> [TASK INSTRUCTIONS]
Could you restate the whole listing below word for word, minus the pictures?

--------------------

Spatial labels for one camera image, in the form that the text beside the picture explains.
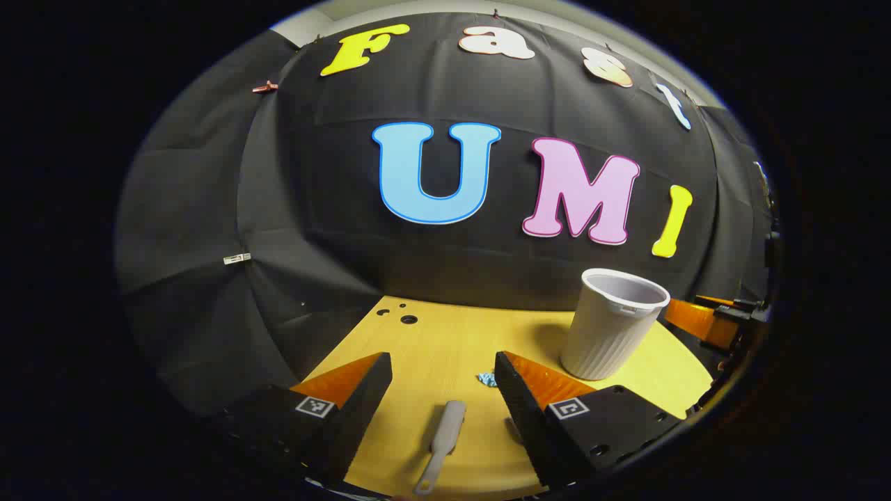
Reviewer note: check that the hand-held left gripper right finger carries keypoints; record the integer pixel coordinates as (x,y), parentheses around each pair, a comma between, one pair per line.
(518,410)

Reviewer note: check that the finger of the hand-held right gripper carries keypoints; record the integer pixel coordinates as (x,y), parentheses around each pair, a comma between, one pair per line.
(703,323)
(738,305)

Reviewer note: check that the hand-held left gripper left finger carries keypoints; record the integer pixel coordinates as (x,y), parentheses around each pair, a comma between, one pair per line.
(365,400)

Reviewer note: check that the light blue paper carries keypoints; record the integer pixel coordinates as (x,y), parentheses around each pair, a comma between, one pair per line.
(487,380)

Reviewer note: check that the small grey broom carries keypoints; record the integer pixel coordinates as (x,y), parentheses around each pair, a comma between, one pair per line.
(445,433)

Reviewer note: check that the white ribbed garbage bin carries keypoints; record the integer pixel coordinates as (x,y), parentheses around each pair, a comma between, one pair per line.
(612,327)

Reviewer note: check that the white cloth clip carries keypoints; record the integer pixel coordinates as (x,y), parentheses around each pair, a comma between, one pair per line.
(237,259)

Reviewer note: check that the black backdrop cloth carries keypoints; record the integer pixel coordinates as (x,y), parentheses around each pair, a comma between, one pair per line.
(313,209)

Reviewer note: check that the red cloth clip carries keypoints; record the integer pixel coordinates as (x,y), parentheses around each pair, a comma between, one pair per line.
(264,87)

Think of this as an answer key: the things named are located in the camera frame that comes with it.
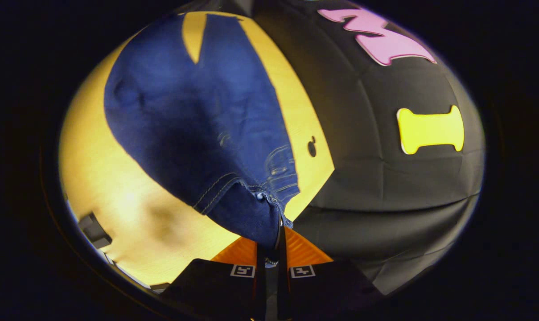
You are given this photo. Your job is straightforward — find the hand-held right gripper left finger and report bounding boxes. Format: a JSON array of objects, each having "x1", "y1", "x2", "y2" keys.
[{"x1": 162, "y1": 237, "x2": 267, "y2": 321}]

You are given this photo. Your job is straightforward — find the dark grey furniture part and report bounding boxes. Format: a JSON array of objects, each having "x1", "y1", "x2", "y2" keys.
[{"x1": 77, "y1": 211, "x2": 113, "y2": 250}]

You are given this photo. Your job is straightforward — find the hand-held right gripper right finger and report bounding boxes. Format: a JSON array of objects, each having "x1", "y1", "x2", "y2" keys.
[{"x1": 277, "y1": 226, "x2": 384, "y2": 321}]

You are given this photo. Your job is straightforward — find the blue denim jeans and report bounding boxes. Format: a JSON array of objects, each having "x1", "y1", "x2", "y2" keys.
[{"x1": 103, "y1": 13, "x2": 300, "y2": 268}]

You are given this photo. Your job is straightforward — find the black backdrop cloth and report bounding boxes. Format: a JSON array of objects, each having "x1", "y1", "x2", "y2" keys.
[{"x1": 251, "y1": 0, "x2": 486, "y2": 296}]

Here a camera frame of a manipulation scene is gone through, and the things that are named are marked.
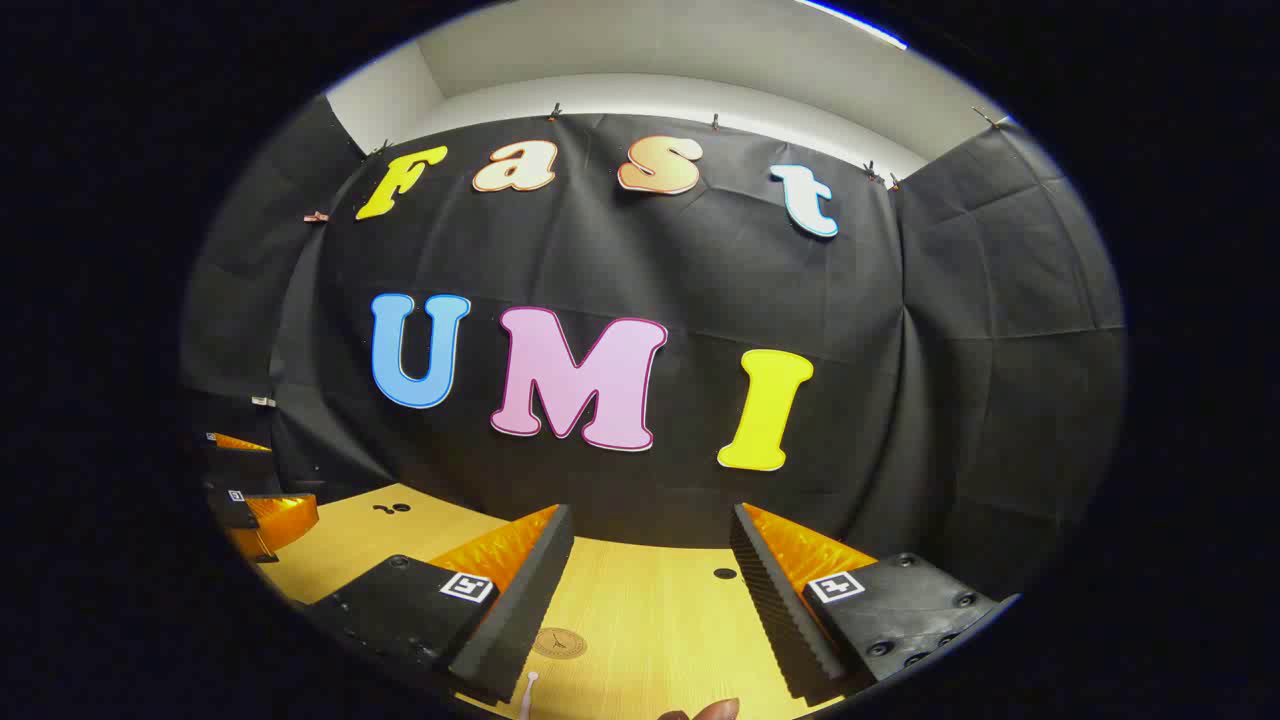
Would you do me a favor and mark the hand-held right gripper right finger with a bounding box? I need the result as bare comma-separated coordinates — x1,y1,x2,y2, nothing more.
728,502,1023,703

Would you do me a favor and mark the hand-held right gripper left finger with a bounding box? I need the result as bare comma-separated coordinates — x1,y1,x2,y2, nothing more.
300,503,576,704

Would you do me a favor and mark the round brown coaster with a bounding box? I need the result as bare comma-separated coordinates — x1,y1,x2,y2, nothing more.
532,627,588,661

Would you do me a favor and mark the black backdrop cloth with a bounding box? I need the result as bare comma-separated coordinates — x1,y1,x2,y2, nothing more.
180,95,1129,601

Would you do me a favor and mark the wooden desktop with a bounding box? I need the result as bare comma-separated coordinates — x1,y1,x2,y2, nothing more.
255,483,851,720

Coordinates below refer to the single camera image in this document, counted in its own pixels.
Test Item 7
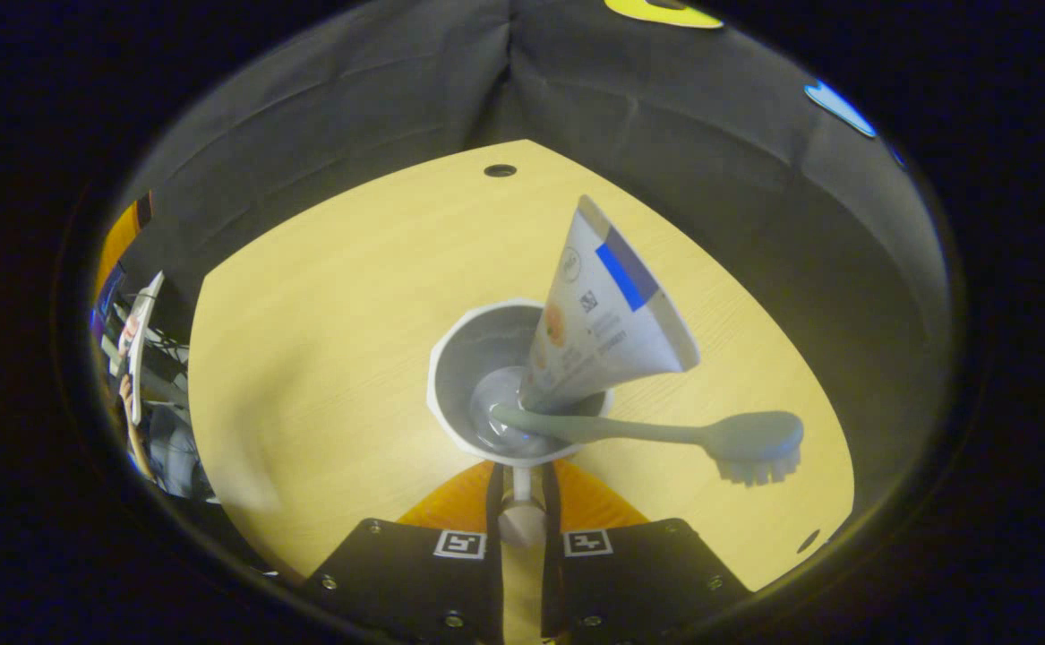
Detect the white flat board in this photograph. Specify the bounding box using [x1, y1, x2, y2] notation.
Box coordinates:
[126, 271, 166, 426]

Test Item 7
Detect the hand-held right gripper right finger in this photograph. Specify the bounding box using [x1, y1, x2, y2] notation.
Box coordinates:
[540, 460, 753, 644]

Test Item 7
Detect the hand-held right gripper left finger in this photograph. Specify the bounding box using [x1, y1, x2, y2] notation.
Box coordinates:
[301, 461, 507, 645]

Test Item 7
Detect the white toothpaste tube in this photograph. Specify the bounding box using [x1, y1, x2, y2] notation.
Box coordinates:
[519, 194, 702, 415]

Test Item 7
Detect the white cup with wooden handle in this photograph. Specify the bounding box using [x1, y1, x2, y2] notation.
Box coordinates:
[426, 298, 617, 549]

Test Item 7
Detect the orange object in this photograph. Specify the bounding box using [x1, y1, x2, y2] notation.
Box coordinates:
[95, 193, 154, 301]

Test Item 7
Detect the light wooden desktop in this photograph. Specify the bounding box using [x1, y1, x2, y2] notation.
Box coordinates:
[186, 139, 855, 645]

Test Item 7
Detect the grey rounded object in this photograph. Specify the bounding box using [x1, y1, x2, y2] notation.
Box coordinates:
[148, 403, 211, 499]

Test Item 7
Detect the pale green toothbrush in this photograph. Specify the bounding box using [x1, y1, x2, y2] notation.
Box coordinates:
[491, 403, 805, 487]

--------------------

> [RESULT OF THE TASK]
Spatial labels for one camera image, in the form that the text beside the picture explains.
Reviewer note: check that the hand-held left gripper right finger carries keypoints; record the integer pixel coordinates as (x,y), parentheses around each pair, a comma between, one pair per line.
(518,410)

Reviewer note: check that the finger of the hand-held right gripper carries keypoints; record the integer pixel coordinates as (x,y), parentheses around each pair, a comma between, one pair per line.
(703,323)
(738,305)

Reviewer note: check that the hand-held left gripper left finger carries keypoints; record the integer pixel coordinates as (x,y), parentheses around each pair, a comma between, one pair per line.
(365,400)

Reviewer note: check that the light blue paper carries keypoints; record the integer pixel coordinates as (x,y), parentheses around each pair, a comma between, one pair per line.
(487,380)

Reviewer note: check that the small grey broom carries keypoints; record the integer pixel coordinates as (x,y), parentheses around each pair, a comma between, one pair per line.
(445,433)

Reviewer note: check that the white ribbed garbage bin carries keypoints; record the integer pixel coordinates as (x,y), parentheses around each pair, a comma between, one pair per line.
(612,327)

Reviewer note: check that the white cloth clip carries keypoints; record the integer pixel coordinates as (x,y), parentheses around each pair, a comma between, one pair per line.
(237,259)

Reviewer note: check that the black backdrop cloth carries keypoints; record the integer pixel coordinates as (x,y), parentheses around each pair, a comma between, one pair per line.
(313,209)

Reviewer note: check that the red cloth clip carries keypoints; record the integer pixel coordinates as (x,y), parentheses around each pair, a comma between, one pair per line.
(264,87)

Think of this as an answer key: the things named are located in the camera frame that comes with it.
You are given this photo. Your job is straightforward — find the hand-held right gripper left finger and report bounding boxes. Format: a JSON array of objects, each having "x1", "y1", "x2", "y2" keys.
[{"x1": 162, "y1": 237, "x2": 267, "y2": 321}]

You are given this photo. Your job is straightforward — find the dark grey furniture part and report bounding boxes. Format: a JSON array of objects, each having "x1", "y1", "x2", "y2" keys.
[{"x1": 77, "y1": 211, "x2": 113, "y2": 250}]

You are given this photo. Your job is straightforward — find the hand-held right gripper right finger and report bounding boxes. Format: a JSON array of objects, each having "x1", "y1", "x2", "y2" keys.
[{"x1": 277, "y1": 226, "x2": 384, "y2": 321}]

You are given this photo. Your job is straightforward — find the blue denim jeans and report bounding boxes. Format: a JSON array of objects, each having "x1", "y1", "x2", "y2" keys.
[{"x1": 103, "y1": 13, "x2": 300, "y2": 268}]

You are given this photo. Your job is straightforward — find the black backdrop cloth and report bounding boxes. Format: a JSON array of objects, each having "x1", "y1", "x2", "y2" keys.
[{"x1": 251, "y1": 0, "x2": 486, "y2": 296}]

Here a camera frame of a manipulation scene is gone through, and the things that are named are marked.
Would you do me a favor and mark the hand-held right gripper right finger with a bounding box? I need the result as bare comma-separated coordinates — x1,y1,x2,y2, nothing more.
728,502,1023,703

Would you do me a favor and mark the hand-held right gripper left finger with a bounding box? I need the result as bare comma-separated coordinates — x1,y1,x2,y2, nothing more.
300,503,576,704

Would you do me a favor and mark the round brown coaster with a bounding box? I need the result as bare comma-separated coordinates — x1,y1,x2,y2, nothing more.
532,627,588,661

Would you do me a favor and mark the black backdrop cloth with a bounding box? I need the result as bare comma-separated coordinates — x1,y1,x2,y2, nothing more.
180,95,1129,601

Would you do me a favor and mark the wooden desktop with a bounding box? I need the result as bare comma-separated coordinates — x1,y1,x2,y2, nothing more.
255,483,851,720

Coordinates below refer to the single camera image in this document, counted in its own pixels.
Test Item 7
Detect the white flat board in this photograph. Specify the bounding box using [x1, y1, x2, y2] notation.
Box coordinates:
[126, 271, 166, 426]

Test Item 7
Detect the hand-held right gripper right finger in this photograph. Specify the bounding box using [x1, y1, x2, y2] notation.
Box coordinates:
[540, 460, 753, 644]

Test Item 7
Detect the hand-held right gripper left finger in this photograph. Specify the bounding box using [x1, y1, x2, y2] notation.
Box coordinates:
[301, 461, 507, 645]

Test Item 7
Detect the white toothpaste tube in this photograph. Specify the bounding box using [x1, y1, x2, y2] notation.
Box coordinates:
[519, 194, 702, 415]

Test Item 7
Detect the white cup with wooden handle in this photograph. Specify the bounding box using [x1, y1, x2, y2] notation.
Box coordinates:
[426, 298, 617, 549]

Test Item 7
Detect the orange object in this photograph. Specify the bounding box using [x1, y1, x2, y2] notation.
Box coordinates:
[95, 193, 154, 301]

Test Item 7
Detect the light wooden desktop in this photograph. Specify the bounding box using [x1, y1, x2, y2] notation.
Box coordinates:
[186, 139, 855, 645]

Test Item 7
Detect the grey rounded object in this photograph. Specify the bounding box using [x1, y1, x2, y2] notation.
Box coordinates:
[148, 403, 211, 499]

Test Item 7
Detect the pale green toothbrush in this photograph. Specify the bounding box using [x1, y1, x2, y2] notation.
Box coordinates:
[491, 403, 805, 487]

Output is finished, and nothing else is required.